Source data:
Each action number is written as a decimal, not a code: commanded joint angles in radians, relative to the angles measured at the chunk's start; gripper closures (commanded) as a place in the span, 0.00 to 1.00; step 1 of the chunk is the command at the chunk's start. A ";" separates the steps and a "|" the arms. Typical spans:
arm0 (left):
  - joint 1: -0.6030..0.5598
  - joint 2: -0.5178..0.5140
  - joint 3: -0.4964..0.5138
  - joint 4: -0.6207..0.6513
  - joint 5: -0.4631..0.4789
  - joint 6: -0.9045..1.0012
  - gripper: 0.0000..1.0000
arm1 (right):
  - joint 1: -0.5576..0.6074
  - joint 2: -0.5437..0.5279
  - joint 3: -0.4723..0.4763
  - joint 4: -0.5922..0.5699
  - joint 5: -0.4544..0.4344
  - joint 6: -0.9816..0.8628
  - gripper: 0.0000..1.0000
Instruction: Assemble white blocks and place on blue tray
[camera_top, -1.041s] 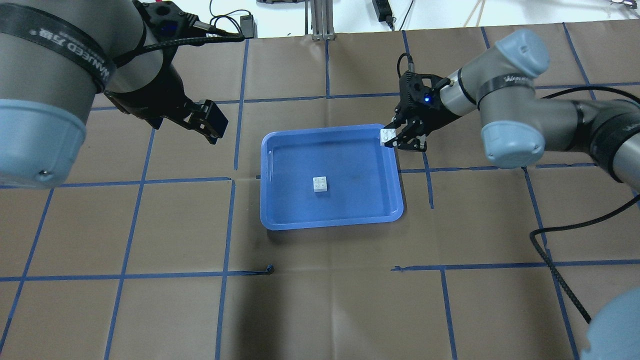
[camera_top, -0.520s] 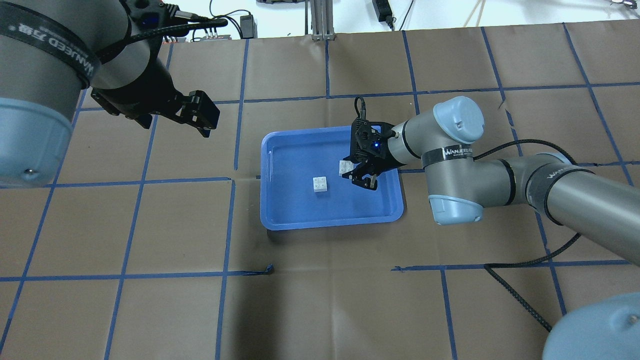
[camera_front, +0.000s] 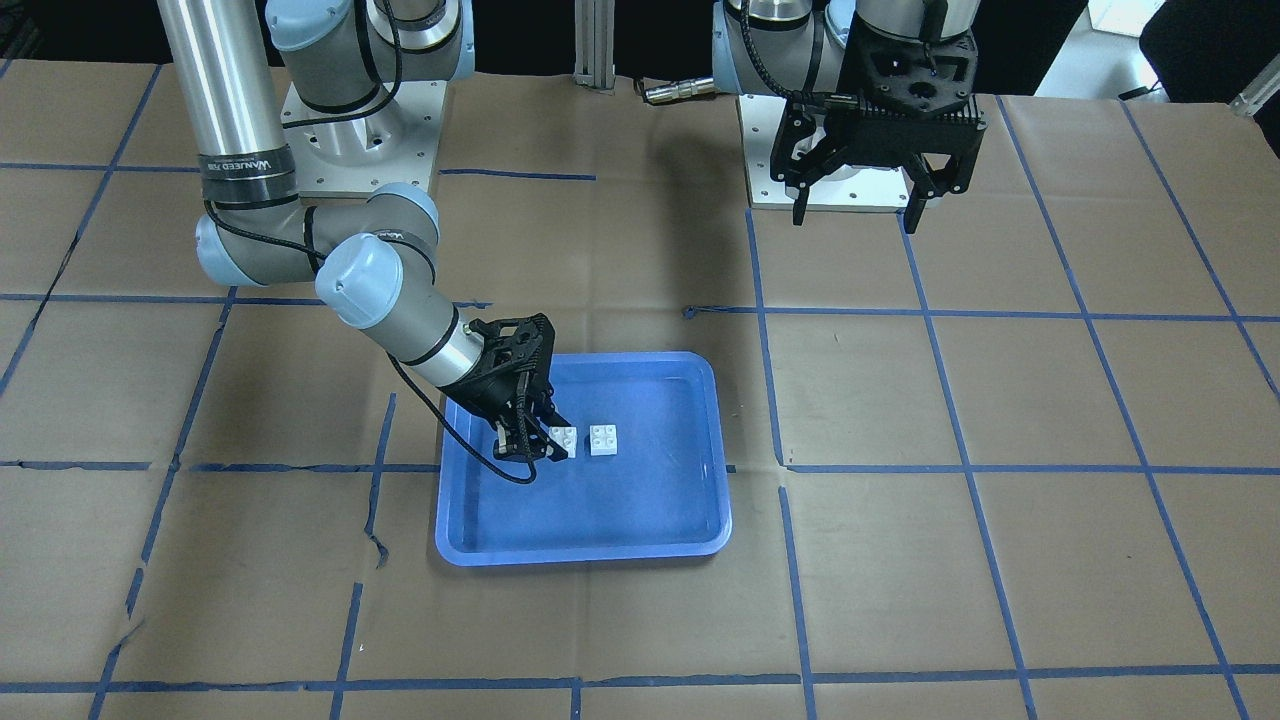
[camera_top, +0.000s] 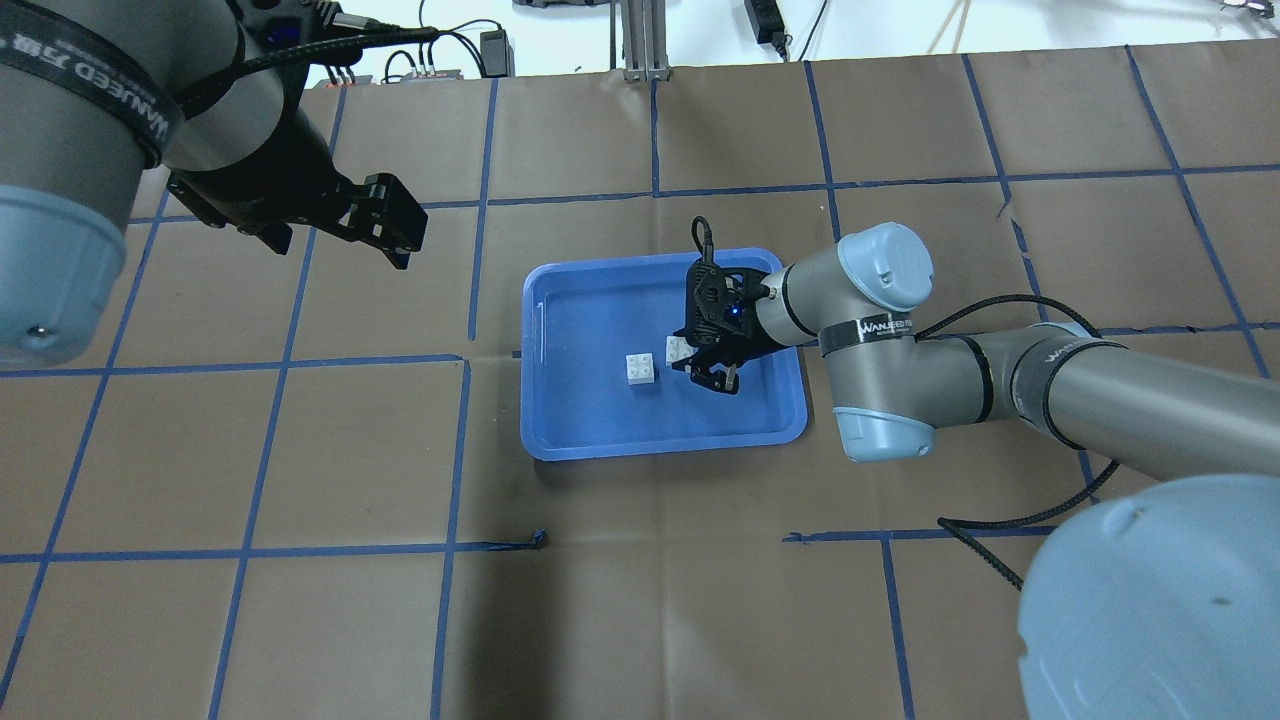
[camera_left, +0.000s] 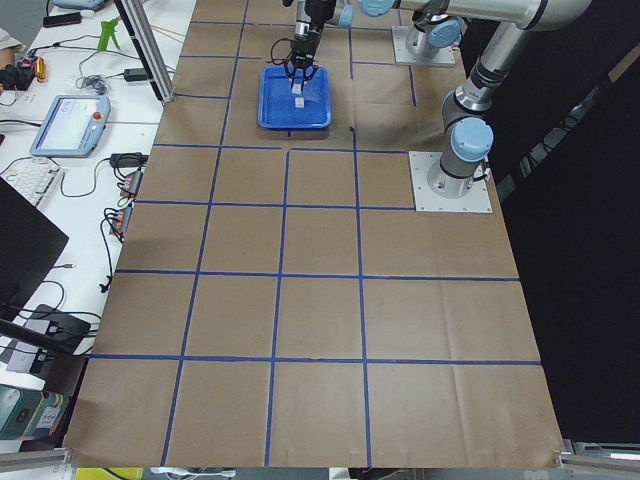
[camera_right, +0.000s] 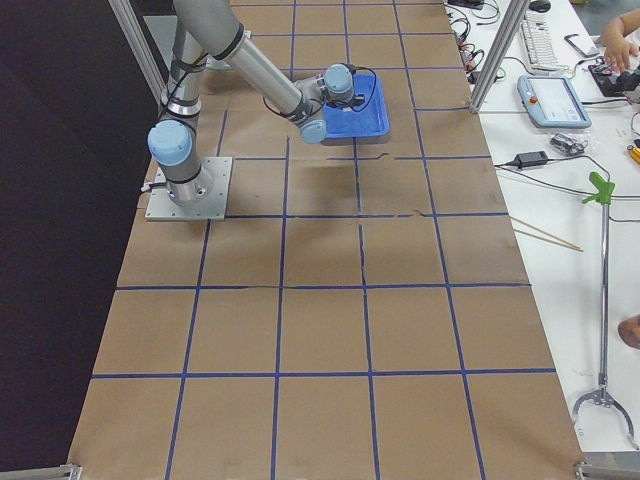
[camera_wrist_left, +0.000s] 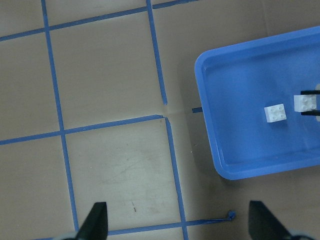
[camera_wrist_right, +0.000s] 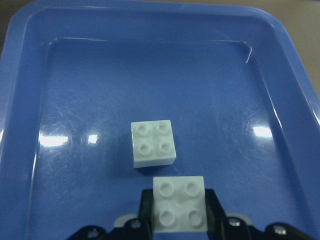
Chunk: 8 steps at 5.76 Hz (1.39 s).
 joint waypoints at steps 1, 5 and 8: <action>0.015 -0.005 0.076 -0.135 -0.012 -0.051 0.00 | 0.006 0.013 -0.001 -0.001 0.002 0.000 0.68; 0.110 0.005 0.073 -0.139 -0.080 -0.038 0.00 | 0.026 0.026 -0.001 -0.003 0.002 0.003 0.68; 0.113 0.005 0.059 -0.139 -0.083 -0.039 0.00 | 0.026 0.026 -0.004 -0.003 0.002 0.010 0.68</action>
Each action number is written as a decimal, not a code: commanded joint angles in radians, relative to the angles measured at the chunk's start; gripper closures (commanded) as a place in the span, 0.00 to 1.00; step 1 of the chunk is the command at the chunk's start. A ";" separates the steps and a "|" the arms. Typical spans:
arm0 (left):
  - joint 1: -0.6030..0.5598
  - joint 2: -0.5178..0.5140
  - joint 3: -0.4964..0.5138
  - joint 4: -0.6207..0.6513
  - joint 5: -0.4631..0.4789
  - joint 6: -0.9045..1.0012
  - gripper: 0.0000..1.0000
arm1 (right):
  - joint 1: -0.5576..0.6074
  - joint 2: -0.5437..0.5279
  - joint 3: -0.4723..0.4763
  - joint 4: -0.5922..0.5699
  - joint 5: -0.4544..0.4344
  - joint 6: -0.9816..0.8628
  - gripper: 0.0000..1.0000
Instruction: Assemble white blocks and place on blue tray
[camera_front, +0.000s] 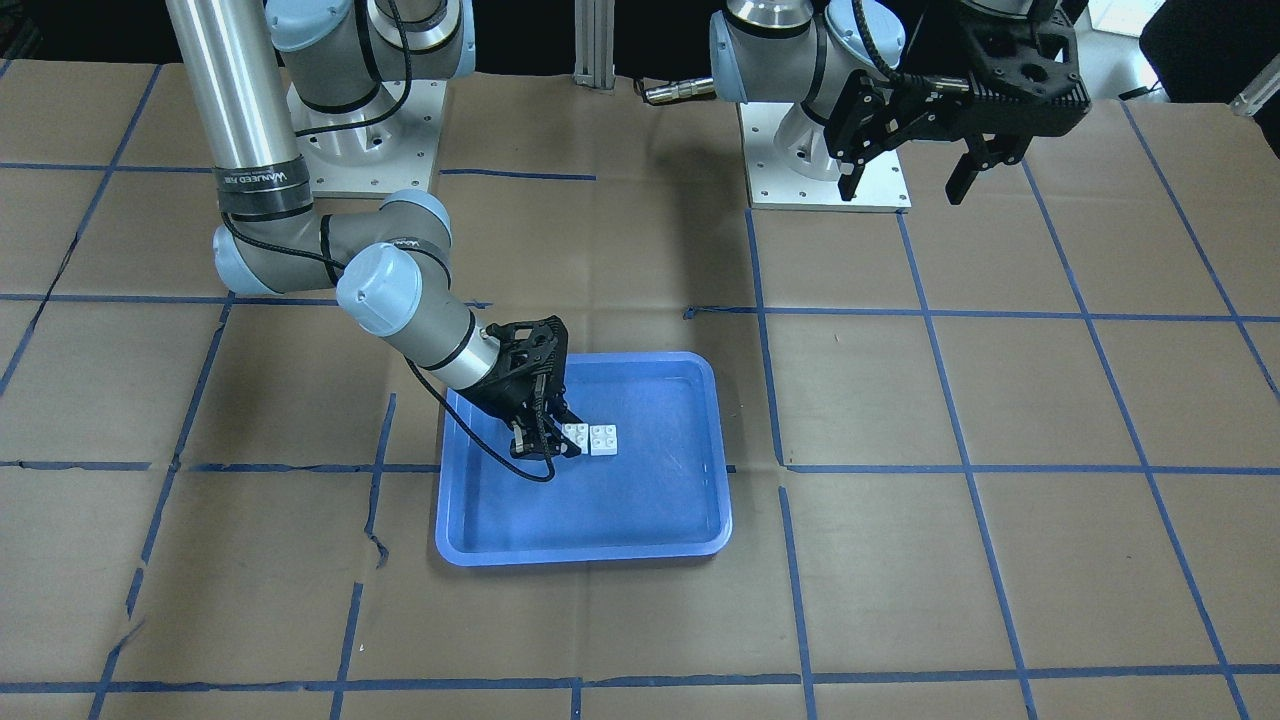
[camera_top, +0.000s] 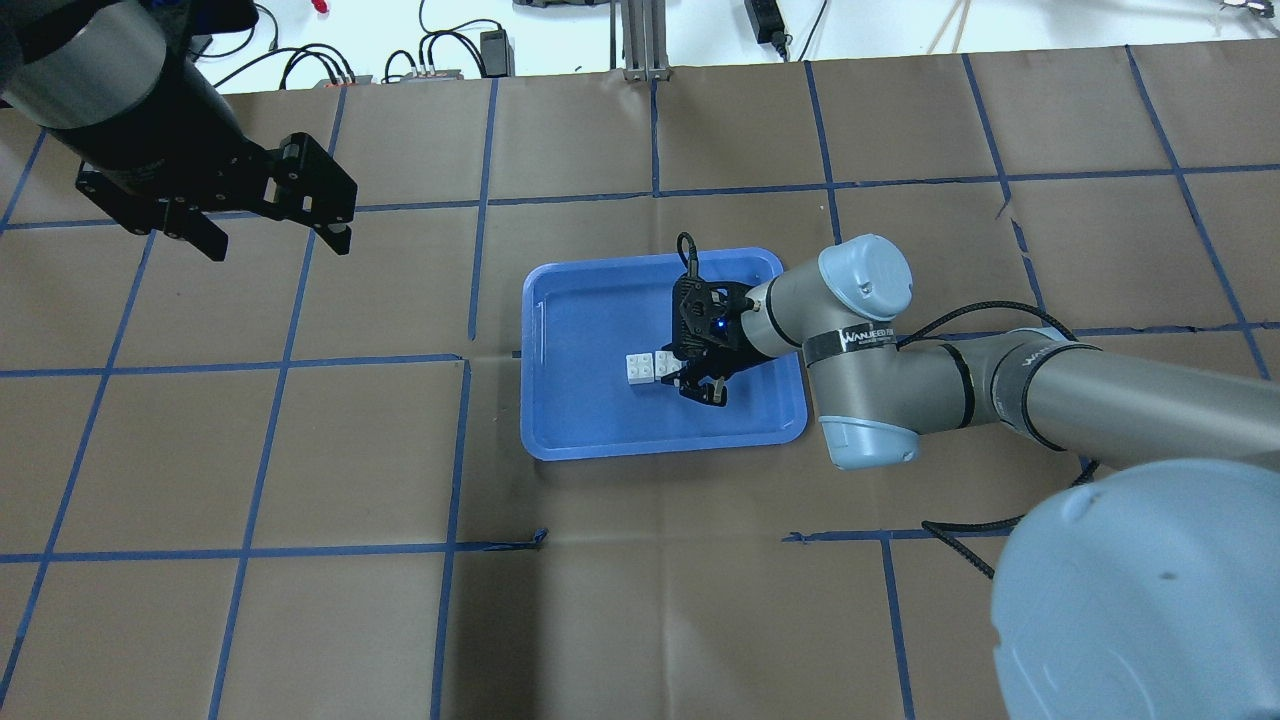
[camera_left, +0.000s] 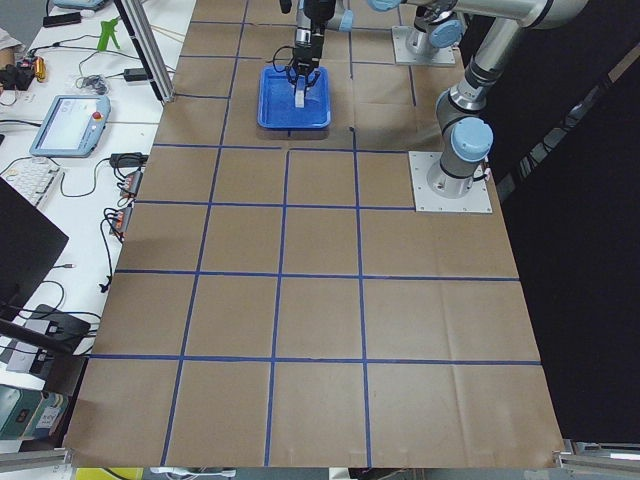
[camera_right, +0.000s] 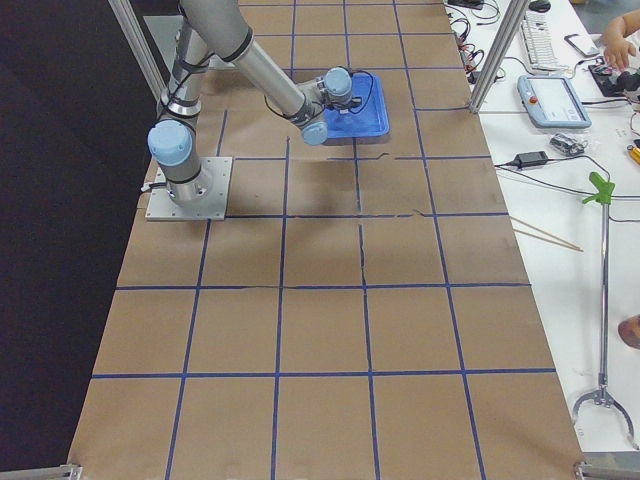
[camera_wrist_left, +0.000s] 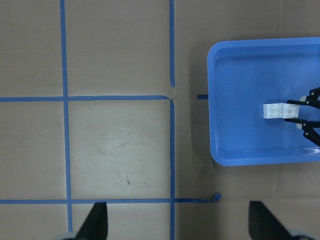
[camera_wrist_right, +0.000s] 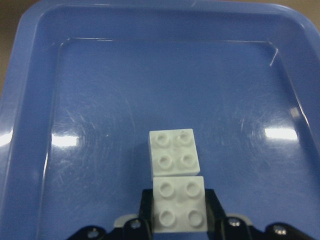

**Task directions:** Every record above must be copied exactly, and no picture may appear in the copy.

**Result:**
Each action number is written as a decimal, not a code: commanded joint angles in radians, relative to the angles measured at the chunk's start; gripper closures (commanded) as a place in the span, 0.00 to 1.00; step 1 of the chunk is the command at the chunk's start. A ";" separates the steps and a "|" the arms. Typical spans:
arm0 (left):
  - joint 1: -0.6030..0.5598
  - joint 2: -0.5178..0.5140
  - joint 3: -0.4964..0.5138
  - joint 4: -0.6207..0.6513
  - joint 5: -0.4631..0.4789
  - joint 6: -0.9045..1.0012
  - gripper: 0.0000..1.0000
arm1 (right):
  - joint 1: -0.5576..0.6074
  - joint 2: -0.5437..0.5279
  - joint 3: -0.4723..0.4763
  - joint 4: -0.5922..0.5699
  - joint 5: -0.4544..0.4344
  - joint 6: -0.9816..0.8628
  - gripper: 0.0000..1.0000
Instruction: Assemble white blocks and place on blue tray
[camera_top, -1.041s] 
[camera_top, -0.520s] 
[camera_front, +0.000s] 
[camera_top, +0.000s] 
[camera_left, +0.000s] 
[camera_right, +0.000s] 
[camera_wrist_left, +0.000s] 
[camera_wrist_right, +0.000s] 
Chunk: 8 steps at 5.76 Hz (1.39 s).
 joint waypoints at steps 1, 5 and 8: <action>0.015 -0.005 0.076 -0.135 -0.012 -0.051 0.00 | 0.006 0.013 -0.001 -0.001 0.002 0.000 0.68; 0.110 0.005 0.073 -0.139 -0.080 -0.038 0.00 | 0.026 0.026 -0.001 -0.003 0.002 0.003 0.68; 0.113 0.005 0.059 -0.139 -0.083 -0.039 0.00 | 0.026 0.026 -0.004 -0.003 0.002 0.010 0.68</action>
Each action number is written as a decimal, not a code: commanded joint angles in radians, relative to the angles measured at the chunk's start; gripper closures (commanded) as a place in the span, 0.00 to 1.00; step 1 of the chunk is the command at the chunk's start. A ";" separates the steps and a "|" the arms. Typical spans:
arm0 (left):
  - joint 1: -0.6030..0.5598
  - joint 2: -0.5178..0.5140
  - joint 3: -0.4964..0.5138
  - joint 4: -0.6207..0.6513
  - joint 5: -0.4631..0.4789
  - joint 6: -0.9045..1.0012
  - gripper: 0.0000..1.0000
arm1 (right):
  - joint 1: -0.5576..0.6074
  - joint 2: -0.5437..0.5279
  - joint 3: -0.4723..0.4763
  - joint 4: -0.5922..0.5699
  - joint 5: -0.4544..0.4344
  - joint 6: -0.9816..0.8628
  - gripper: 0.0000..1.0000
Instruction: Assemble white blocks and place on blue tray
[camera_front, +0.000s] 
[camera_top, +0.000s] 
[camera_left, +0.000s] 
[camera_right, +0.000s] 
[camera_wrist_left, +0.000s] 
[camera_wrist_right, +0.000s] 

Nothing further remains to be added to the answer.